Go through the listing below and return each line that includes "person".
+ + + + + + +
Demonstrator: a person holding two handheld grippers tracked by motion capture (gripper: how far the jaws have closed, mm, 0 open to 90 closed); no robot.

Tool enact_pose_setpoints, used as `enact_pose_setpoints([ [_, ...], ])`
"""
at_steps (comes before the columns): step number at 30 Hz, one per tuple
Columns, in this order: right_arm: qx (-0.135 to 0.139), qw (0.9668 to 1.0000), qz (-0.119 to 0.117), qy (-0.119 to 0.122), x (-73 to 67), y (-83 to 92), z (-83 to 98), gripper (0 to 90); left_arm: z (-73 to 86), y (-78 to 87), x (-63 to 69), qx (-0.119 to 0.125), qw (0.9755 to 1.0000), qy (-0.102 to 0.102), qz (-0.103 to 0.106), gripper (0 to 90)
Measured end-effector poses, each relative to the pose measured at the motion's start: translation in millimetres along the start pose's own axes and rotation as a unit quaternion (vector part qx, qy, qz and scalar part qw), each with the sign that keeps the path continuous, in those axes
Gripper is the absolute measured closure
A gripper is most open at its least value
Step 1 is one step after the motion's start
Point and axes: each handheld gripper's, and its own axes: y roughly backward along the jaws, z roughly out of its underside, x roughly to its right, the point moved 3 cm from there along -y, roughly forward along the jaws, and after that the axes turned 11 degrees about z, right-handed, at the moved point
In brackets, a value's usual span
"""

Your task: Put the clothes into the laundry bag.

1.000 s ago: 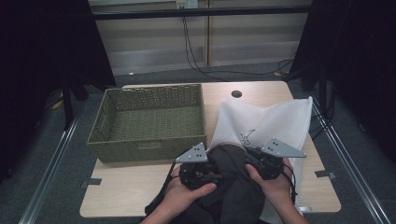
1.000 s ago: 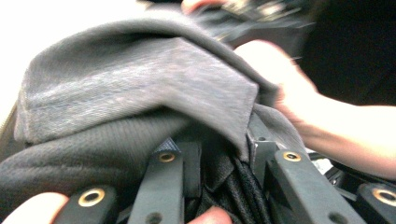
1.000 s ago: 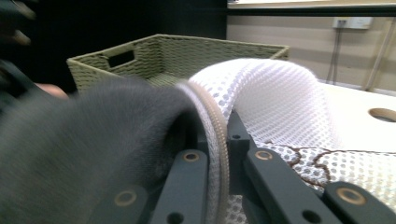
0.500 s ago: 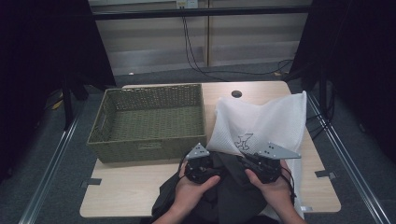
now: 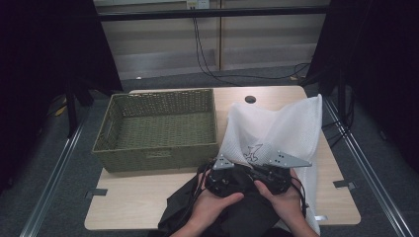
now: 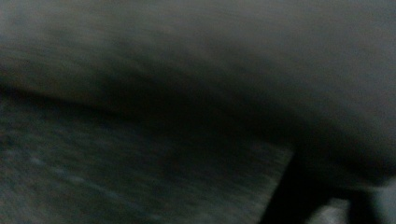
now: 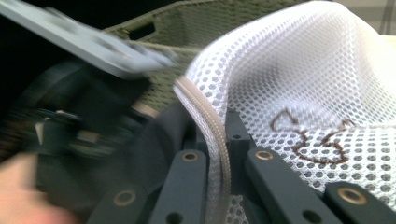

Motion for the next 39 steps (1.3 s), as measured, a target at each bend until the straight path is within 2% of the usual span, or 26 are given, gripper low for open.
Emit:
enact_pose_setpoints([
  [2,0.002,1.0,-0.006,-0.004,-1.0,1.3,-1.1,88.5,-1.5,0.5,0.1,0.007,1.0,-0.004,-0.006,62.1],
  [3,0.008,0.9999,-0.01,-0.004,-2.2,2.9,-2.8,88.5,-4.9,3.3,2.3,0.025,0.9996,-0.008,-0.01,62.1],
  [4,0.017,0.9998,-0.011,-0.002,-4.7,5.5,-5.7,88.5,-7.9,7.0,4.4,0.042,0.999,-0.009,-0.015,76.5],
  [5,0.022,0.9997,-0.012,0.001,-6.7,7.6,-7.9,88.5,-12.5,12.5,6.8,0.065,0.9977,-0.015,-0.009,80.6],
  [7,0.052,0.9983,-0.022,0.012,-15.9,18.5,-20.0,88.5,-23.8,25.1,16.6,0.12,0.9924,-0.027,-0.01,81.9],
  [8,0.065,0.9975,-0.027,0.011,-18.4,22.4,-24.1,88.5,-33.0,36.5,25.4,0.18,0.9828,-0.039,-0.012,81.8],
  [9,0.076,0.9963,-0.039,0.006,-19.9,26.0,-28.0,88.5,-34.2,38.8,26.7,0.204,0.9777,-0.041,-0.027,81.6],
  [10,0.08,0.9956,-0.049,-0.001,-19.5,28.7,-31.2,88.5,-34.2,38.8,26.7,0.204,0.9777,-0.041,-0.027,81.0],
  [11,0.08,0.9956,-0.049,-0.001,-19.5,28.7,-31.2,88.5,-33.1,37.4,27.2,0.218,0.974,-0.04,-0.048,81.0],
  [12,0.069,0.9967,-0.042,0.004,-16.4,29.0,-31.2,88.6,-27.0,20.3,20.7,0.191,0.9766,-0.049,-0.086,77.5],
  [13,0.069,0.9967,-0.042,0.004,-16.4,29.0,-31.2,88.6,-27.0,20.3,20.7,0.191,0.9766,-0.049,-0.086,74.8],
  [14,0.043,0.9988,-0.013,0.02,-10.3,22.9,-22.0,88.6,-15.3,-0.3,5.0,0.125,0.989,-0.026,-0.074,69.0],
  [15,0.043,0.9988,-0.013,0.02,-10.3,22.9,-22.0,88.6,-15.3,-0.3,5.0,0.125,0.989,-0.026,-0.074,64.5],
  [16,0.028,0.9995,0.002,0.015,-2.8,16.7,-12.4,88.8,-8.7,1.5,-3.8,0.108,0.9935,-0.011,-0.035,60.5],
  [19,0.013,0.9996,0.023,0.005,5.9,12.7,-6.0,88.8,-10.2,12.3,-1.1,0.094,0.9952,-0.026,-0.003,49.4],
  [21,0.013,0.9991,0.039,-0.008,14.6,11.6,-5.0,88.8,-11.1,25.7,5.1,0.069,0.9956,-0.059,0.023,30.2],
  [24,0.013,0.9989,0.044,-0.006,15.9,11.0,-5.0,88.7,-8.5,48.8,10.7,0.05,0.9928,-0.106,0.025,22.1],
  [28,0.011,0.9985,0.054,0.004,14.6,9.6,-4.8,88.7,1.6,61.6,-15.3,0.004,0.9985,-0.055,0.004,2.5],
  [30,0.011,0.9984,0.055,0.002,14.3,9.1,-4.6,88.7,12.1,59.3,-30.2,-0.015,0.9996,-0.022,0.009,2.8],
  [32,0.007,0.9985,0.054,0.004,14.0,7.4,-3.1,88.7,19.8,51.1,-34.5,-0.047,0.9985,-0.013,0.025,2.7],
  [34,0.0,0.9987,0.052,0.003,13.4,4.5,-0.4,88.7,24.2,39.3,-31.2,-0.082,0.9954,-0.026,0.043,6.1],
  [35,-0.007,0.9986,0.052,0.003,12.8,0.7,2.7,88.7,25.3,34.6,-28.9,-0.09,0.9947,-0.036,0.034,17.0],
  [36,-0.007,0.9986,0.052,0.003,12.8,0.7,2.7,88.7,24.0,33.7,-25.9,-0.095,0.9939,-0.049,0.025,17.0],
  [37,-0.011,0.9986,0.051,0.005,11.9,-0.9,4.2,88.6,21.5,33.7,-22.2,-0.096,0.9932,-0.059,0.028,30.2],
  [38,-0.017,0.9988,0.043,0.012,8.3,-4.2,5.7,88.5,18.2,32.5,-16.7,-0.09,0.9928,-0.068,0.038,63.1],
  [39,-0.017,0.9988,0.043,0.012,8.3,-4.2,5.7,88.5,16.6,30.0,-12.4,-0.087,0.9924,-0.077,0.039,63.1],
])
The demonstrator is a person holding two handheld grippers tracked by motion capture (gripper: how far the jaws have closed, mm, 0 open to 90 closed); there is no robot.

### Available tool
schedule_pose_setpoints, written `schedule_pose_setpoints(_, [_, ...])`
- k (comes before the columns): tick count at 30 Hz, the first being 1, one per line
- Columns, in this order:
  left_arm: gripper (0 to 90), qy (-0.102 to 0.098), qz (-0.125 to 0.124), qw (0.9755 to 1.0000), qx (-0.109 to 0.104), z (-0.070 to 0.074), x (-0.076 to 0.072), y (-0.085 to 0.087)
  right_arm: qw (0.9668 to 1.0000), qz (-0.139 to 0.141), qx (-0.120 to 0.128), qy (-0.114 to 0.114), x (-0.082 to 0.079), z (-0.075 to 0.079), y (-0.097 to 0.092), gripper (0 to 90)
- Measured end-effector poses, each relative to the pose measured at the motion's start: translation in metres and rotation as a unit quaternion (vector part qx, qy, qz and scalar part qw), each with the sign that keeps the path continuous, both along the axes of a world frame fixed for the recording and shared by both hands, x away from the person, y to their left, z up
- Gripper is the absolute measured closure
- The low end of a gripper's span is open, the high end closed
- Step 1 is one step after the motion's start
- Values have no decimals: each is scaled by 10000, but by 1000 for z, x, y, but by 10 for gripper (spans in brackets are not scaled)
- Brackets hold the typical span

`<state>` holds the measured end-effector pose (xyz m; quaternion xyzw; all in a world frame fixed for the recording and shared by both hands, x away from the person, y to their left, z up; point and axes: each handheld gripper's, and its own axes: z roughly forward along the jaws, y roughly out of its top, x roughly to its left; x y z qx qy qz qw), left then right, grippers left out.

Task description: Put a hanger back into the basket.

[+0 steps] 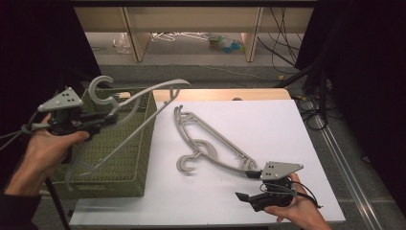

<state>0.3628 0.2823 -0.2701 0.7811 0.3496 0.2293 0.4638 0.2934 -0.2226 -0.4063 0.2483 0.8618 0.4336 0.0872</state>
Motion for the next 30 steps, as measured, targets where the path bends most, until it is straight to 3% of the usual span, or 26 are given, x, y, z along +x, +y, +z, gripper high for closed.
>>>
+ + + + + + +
> [Output below]
Demonstrator: a person holding two handheld grippers tracked by motion capture (gripper: how far the jaws have closed, mm, 0 open to 90 closed); no robot.
The demonstrator is a person holding two handheld grippers tracked by motion capture (gripper: how far the jaws have closed, mm, 0 open to 90 closed); there is no robot.
- Measured end-effector poses, each relative to the pose measured at the motion's start: translation in metres and rotation as a unit quaternion (vector part qx, qy, qz and scalar part qw), each with the sign that keeps the path continuous, both along the axes of a world frame fixed for the recording and shared by both hands, x away from the person, y to their left, z up
`<state>` holds the measured end-effector pose (xyz m; quaternion xyzw; all in a world frame fixed for the recording and shared by both hands, x away from the person, y to their left, z up; point and axes: each handheld gripper's, and its own axes: z roughly forward along the jaws, y roughly out of its top, x roughly to its left; x y z qx qy qz qw), left then right, grippers left out.

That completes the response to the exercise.